- _GOAL OF THE EXERCISE_
Please transcribe the data that follows exactly, from its first line through the line that contains "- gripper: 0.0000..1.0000".

--- DATA SECTION Enclosed Below ---

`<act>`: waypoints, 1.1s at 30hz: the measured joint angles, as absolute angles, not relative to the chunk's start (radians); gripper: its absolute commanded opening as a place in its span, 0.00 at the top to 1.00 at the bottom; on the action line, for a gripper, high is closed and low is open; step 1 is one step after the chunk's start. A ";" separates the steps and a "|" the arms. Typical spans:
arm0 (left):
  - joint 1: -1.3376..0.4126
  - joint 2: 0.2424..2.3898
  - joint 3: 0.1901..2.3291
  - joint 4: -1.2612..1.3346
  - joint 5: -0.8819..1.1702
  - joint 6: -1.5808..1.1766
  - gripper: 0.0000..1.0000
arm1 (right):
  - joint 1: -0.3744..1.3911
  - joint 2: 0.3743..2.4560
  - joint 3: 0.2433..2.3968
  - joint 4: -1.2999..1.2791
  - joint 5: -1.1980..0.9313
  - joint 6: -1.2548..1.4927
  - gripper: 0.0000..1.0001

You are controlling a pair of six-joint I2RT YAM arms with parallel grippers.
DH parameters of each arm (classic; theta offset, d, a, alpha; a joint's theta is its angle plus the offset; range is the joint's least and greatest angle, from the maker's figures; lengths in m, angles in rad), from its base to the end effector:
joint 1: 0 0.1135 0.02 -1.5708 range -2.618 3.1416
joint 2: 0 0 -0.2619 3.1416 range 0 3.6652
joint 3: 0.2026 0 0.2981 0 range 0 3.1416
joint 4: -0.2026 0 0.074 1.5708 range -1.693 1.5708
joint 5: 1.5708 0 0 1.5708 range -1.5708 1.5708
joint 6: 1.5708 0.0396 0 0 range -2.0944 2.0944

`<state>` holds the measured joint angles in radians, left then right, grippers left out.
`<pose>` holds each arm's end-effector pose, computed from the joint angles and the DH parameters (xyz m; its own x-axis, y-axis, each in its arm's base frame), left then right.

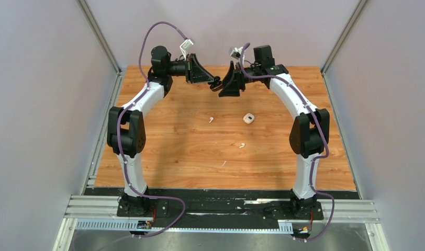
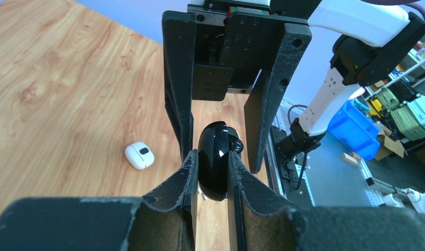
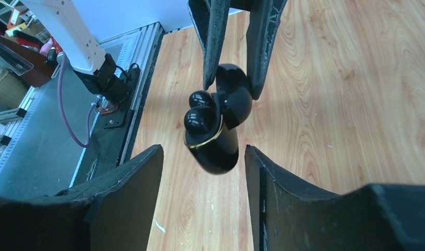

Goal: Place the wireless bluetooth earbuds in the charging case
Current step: Close the charging case.

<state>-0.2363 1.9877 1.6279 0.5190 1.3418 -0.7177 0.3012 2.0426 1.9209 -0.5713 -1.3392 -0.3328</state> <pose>0.4794 -0.1551 0.3195 -0.5337 -0.0251 -0.8453 0.8456 -0.0277 -0.5330 0.4661 0.1852 0.3178 -0.3208 -0.1782 -0.9303 -0.9395 -0.0647 0.3363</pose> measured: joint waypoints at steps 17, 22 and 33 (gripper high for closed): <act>-0.242 1.988 1.647 0.492 1.329 -0.735 1.00 | 0.312 2.043 1.898 -0.421 -1.337 -0.168 0.88; -0.242 1.988 1.647 0.469 1.323 -0.730 0.97 | 0.312 2.042 1.879 -0.384 -1.338 -0.124 1.00; -0.243 1.986 1.644 0.473 1.312 -0.736 0.48 | 0.311 2.041 1.833 -0.324 -1.331 -0.030 1.00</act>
<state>-0.2432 1.9862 1.6436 0.4732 1.3121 -0.7357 0.3111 2.0407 1.8332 -0.3241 -1.3312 -0.0299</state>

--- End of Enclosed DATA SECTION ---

- _FINISHED EXERCISE_
`<act>`: waypoints, 1.1s at 30hz: the measured joint angles, as absolute angles, not relative to the chunk's start (radians); gripper: its absolute commanded opening as a place in its span, 0.00 at the top to 1.00 at the bottom; on the action line, for a gripper, high is closed and low is open; step 1 is one step after the chunk's start. A ";" separates the steps and a "|" the arms. Typical spans:
arm0 (left):
  - joint 1: -1.3376..0.4126
  - joint 2: 0.2424..2.3898
  - joint 3: 0.1901..2.3291
  - joint 4: -1.2612..1.3346
  - joint 5: -0.8819..1.1702
  - joint 6: -1.5808..1.1766
  - gripper: 0.0000..1.0000

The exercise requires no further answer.